The one-act opera composed by Damien Sneed to a libretto by Deborah D.E.E.P. Mouton, Houston’s poet laureate emeritus. clocks in at under an hour and includes spoken word portions and "visuals," showing Anderson's journey, Reams says. It is set in a story within a story framework, starting with a young modern day college student in Philadelphia who sees that the church where Anderson sang is about to be torn down.The cast includes 12 chorus members and a five-member principal cast including  the young college student who serves as narrator. "She so upset about it because growing up she knew that Marian's music and voice touched her grandmother’s soul. It's like two parallel stories which comes together when we see how they're connected."

The story is told in two separate time periods. "I have period dress. Then it's the juxtaposition with the students who are going to have on  jeans and sweatshirts," Reams says, adding that she will be "donning my iconic fur coat that she wore at the Lincoln Memorial."

"She was born in 1897 and she was doing concerts in Europe by the '30s and '40s. Our minds might not be able to capture how dramatic this really was for her to be so renowned.  She was able to step on the Lincoln Memorial steps and sing to America. At a time that sort of pushed black people to the side," Reams says.

"The story starts in her teenage years; it covers her time in Europe, her time that she spent in school as well and the National Mall. So we get right up to the big moments." It was in Europe that Anderson got the kind of success she was hoping for in the United States before coming back home. 

Reams says even as a child she loved opera. "I was that kind of weird kid. I remember one Halloween. my mom dressed me up. I wore a kimono. I dressed up as Madame Butterfly and we went to see Madame Butterfly at the Chicago Lyric Opera. That's how I wanted to spend my Halloween." Her father was in a band when a teenager and her mother when she was younger did fashion design. "So I definitely come from a creative family but not necessarily in music and especially not in classical music."

At first the plan was for her to be a ballet dancer but after about 12 years she says she grew too tall for ballet. Since dance training had already exposed her to a lot of classical music, her transition to viola, piano and eventually singing was a natural progression.

She likes to do new music, new operas, which often allow her to have some input into the process. "And when you perform it it's for the very first time. It's kind of exciting to think that there was a first time that Don Giovanni was performed. And there was a first time that Magic Flute was performed and how those singers felt. It's kind of cool to step into that as well."

The music in Marian's Song is unique, Reams says. "There are touches of jazz and then there are excerpts of actual arts songs and arias that she sang." Add to that the visual aspects and spoken word and she believes that students as well as adults will enjoy and benefit from hearing and seeing all that Anderson accomplished in life.

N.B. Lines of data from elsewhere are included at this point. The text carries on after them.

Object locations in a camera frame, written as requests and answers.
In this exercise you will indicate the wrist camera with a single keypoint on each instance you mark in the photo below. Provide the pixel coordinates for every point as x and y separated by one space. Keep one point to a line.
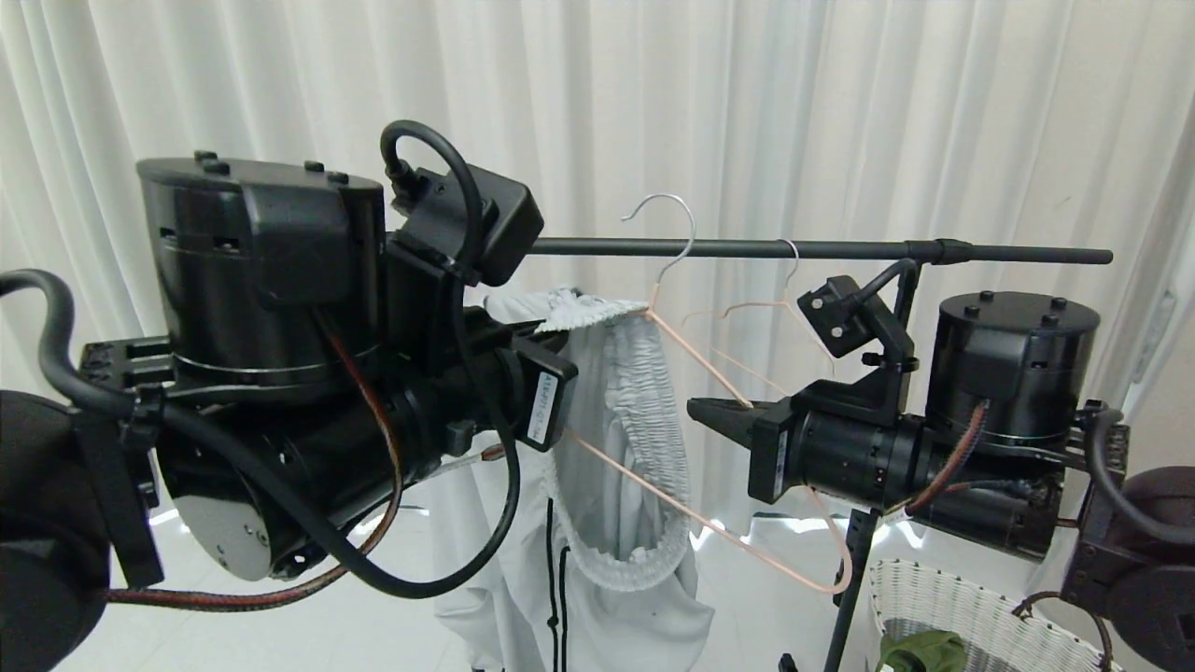
485 224
840 317

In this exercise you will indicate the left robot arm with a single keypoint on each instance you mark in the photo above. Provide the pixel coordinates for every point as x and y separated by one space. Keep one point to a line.
261 280

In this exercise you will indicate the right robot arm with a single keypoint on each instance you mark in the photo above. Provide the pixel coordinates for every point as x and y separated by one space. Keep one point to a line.
1018 364

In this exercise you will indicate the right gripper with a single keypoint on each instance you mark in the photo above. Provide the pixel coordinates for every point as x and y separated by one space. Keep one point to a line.
840 453

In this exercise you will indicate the pale grey shorts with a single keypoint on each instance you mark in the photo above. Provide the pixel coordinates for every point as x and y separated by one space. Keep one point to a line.
644 392

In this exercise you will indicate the white laundry basket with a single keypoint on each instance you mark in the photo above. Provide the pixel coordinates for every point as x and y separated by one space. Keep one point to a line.
962 607

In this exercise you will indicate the black clothes rack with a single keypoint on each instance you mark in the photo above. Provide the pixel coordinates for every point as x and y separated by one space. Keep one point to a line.
747 248

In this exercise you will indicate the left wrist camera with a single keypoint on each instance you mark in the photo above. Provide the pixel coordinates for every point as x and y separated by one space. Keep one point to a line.
485 224

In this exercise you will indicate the white curtain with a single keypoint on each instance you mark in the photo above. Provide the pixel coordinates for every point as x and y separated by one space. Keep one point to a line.
747 93

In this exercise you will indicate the green garment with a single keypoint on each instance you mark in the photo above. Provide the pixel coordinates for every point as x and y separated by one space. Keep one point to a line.
924 653

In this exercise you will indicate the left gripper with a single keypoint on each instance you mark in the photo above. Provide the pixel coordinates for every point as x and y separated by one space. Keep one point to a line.
308 467

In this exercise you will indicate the pink clothes hanger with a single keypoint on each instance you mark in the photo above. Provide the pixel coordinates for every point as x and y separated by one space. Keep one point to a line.
700 361
794 280

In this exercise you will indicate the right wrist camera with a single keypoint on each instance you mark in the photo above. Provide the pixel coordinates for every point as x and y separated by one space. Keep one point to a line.
840 317

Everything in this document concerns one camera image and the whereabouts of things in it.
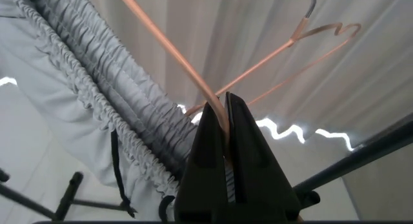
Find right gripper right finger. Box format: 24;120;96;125
225;91;303;222

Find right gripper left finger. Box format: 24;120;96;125
174;101;233;222

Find pink clothes hanger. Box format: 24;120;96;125
114;0;232;144
185;0;362;117

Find pale grey shorts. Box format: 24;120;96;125
0;0;199;222

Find black clothes rack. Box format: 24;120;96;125
0;120;413;222

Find white curtain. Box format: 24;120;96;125
83;0;413;150

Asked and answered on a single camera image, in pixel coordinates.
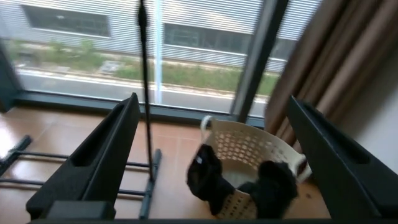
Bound brown curtain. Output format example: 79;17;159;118
264;0;398;153

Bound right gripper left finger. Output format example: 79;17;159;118
25;92;141;220

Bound black garment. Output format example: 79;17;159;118
186;144;236;216

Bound black drawstring shorts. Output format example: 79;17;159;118
238;160;299;220

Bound white laundry basket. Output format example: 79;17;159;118
200;114;313;220

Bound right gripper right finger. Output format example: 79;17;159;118
287;95;398;218

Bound black clothes rack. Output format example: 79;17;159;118
0;0;163;220

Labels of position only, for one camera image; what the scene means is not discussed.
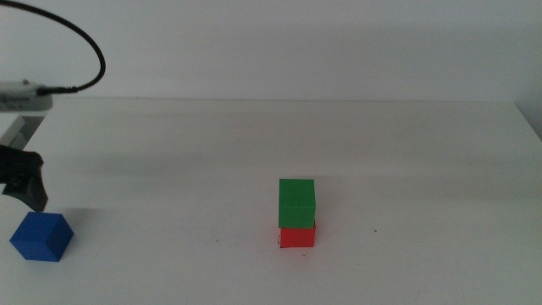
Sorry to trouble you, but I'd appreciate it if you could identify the red cube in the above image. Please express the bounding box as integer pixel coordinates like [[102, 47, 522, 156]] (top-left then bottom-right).
[[279, 223, 317, 249]]

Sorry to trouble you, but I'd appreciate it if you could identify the blue cube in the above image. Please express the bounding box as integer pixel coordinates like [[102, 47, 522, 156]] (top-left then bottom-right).
[[9, 211, 75, 263]]

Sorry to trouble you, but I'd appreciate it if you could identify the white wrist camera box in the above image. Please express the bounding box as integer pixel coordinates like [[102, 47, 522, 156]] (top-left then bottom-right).
[[0, 79, 54, 114]]

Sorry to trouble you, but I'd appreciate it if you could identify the black camera cable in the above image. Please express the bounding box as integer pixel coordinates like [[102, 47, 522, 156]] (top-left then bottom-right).
[[0, 0, 107, 96]]

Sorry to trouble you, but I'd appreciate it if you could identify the white side table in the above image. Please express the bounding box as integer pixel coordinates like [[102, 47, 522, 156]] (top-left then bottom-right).
[[0, 112, 27, 147]]

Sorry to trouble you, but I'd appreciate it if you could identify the green cube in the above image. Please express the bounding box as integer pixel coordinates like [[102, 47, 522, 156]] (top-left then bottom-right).
[[278, 178, 317, 230]]

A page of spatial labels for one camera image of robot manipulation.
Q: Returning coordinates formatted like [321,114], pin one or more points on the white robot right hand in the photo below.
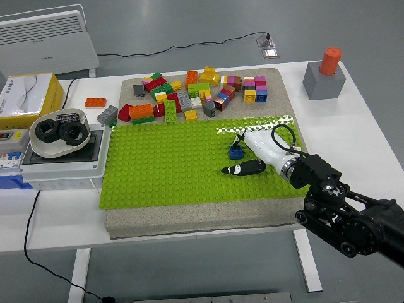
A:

"I knew about her growing up. She is pretty iconic," Reams says. "The opera touches on the fact that she was a fighter but not in the way that people would now or would have handled it or would have wanted her to be. She picked her battles. Whatever she came up against, she came up with grace and humility in a way but she was also extremely talented. I think that's how and why everyone black and white was able to get behind her. And even when she did face adversity there was enough support for her.